What are the symptoms of each type of hunger?
There are three types of hunger: physical hunger, emotional hunger, and spiritual hunger. Physical hunger is a signal from the body that it needs food. Emotional hunger is a psychological craving for food that usually occurs when people are feeling upset, stressed, or bored. Spiritual hunger is a desire for something beyond food – such as love, understanding, or connection with others.
Are there any long-term risks associated with hunger-related chest pain?
Hunger-related chest pain is usually not a sign of a serious problem, but it can sometimes be a sign of an underlying medical condition. If you experience hunger-related chest pain, it’s important to see your doctor to find out what’s causing it and to get the appropriate treatment.
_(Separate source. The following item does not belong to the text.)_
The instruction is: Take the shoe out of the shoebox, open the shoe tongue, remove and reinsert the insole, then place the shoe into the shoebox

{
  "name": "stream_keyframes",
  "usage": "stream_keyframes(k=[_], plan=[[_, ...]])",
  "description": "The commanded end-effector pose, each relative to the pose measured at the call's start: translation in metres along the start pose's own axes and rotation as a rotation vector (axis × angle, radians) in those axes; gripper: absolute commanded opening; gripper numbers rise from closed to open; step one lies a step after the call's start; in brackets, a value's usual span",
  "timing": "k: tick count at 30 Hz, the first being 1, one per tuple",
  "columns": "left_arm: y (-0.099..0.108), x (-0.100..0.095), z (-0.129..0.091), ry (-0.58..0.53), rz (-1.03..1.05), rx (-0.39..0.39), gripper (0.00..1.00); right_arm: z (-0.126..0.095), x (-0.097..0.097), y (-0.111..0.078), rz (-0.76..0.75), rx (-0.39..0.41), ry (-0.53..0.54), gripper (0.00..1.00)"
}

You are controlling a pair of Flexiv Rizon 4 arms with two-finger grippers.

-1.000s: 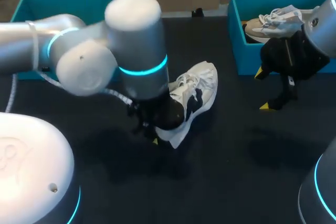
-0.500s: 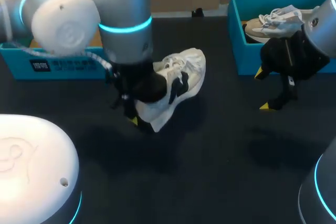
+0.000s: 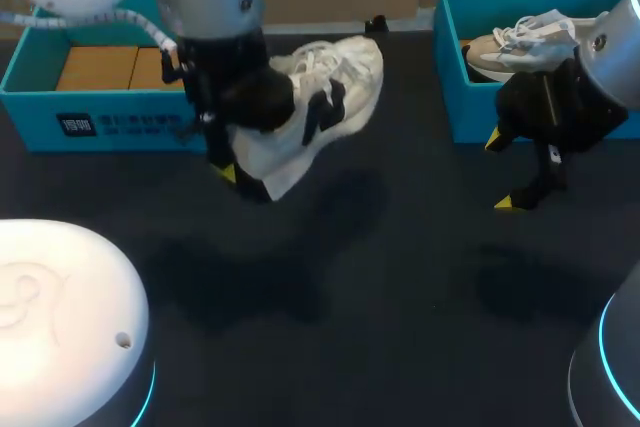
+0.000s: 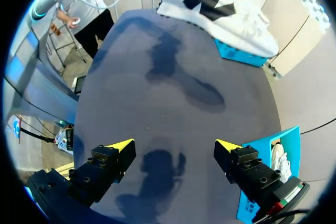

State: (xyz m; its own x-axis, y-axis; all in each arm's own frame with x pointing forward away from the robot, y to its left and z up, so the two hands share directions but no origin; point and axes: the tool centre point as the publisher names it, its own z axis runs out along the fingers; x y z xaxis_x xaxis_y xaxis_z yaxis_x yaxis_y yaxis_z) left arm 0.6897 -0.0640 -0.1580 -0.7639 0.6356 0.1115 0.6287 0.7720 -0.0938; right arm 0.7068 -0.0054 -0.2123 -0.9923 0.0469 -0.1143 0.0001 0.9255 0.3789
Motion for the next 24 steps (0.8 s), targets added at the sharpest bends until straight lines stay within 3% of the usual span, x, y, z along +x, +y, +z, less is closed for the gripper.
stream_keyframes(k=[1, 11, 24], plan=[[0.002, 0.004, -0.014, -0.012, 0.000, -0.017, 0.00, 0.001, 0.000, 0.000, 0.000, 0.002, 0.000, 1.00], [0.019, 0.007, -0.014, -0.019, -0.032, -0.014, 0.00, 0.001, 0.000, 0.000, 0.000, 0.002, 0.000, 1.00], [0.086, -0.006, -0.024, -0.046, -0.053, 0.010, 0.00, 0.001, 0.000, 0.000, 0.000, 0.002, 0.000, 1.00]])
How can you tell if your chest pain is related to hunger?
It’s not always easy to tell the difference between chest pain caused by hunger and chest pain caused by a heart attack, but there are some things you can look for.
Hunger-related chest pain is usually more diffuse and doesn’t have the same severe, stabbing quality that characterizes a heart attack. Hunger-related chest pain also tends to come on gradually, whereas a heart attack usually comes on suddenly. And finally, hunger-related chest pain is often relieved after eating something.